GIVEN DATA:
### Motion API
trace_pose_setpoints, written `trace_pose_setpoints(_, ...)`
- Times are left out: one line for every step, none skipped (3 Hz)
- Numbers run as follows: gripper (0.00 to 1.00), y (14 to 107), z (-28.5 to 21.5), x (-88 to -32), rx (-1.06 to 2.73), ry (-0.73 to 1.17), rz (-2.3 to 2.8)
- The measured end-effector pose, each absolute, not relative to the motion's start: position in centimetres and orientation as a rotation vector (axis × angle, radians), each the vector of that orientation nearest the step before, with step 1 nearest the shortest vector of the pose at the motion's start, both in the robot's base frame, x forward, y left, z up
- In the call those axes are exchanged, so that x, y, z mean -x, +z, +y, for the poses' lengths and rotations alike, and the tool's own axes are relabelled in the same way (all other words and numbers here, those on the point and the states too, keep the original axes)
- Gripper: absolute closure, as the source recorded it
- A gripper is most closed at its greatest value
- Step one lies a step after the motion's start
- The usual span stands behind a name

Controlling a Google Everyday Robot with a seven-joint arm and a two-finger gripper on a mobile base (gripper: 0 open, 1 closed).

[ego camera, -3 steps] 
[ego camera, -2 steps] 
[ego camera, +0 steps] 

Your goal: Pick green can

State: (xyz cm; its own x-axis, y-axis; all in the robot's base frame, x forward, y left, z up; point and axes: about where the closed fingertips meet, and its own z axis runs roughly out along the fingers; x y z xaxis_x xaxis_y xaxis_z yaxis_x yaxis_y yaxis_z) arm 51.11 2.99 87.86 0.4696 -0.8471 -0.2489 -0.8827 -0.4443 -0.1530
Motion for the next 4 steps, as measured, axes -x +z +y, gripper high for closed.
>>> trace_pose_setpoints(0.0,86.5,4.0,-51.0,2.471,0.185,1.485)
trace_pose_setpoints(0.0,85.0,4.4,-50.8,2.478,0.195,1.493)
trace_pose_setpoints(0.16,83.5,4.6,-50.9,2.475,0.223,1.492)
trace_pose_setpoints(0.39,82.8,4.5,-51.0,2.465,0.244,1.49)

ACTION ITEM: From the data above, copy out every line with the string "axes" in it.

ANSWER BELOW:
- In the call those axes are exchanged, so that x, y, z mean -x, +z, +y, for the poses' lengths and rotations alike, and the tool's own axes are relabelled in the same way (all other words and numbers here, those on the point and the states too, keep the original axes)
State: (xyz cm; its own x-axis, y-axis; all in the robot's base frame, x forward, y left, z up; point and axes: about where the closed fingertips meet, and its own z axis runs roughly out along the fingers; x y z xaxis_x xaxis_y xaxis_z yaxis_x yaxis_y yaxis_z) arm 51.11 2.99 87.86 0.4696 -0.8471 -0.2489 -0.8827 -0.4443 -0.1530
Motion for the next 4 steps, as measured, axes -x +z +y, gripper high for closed.

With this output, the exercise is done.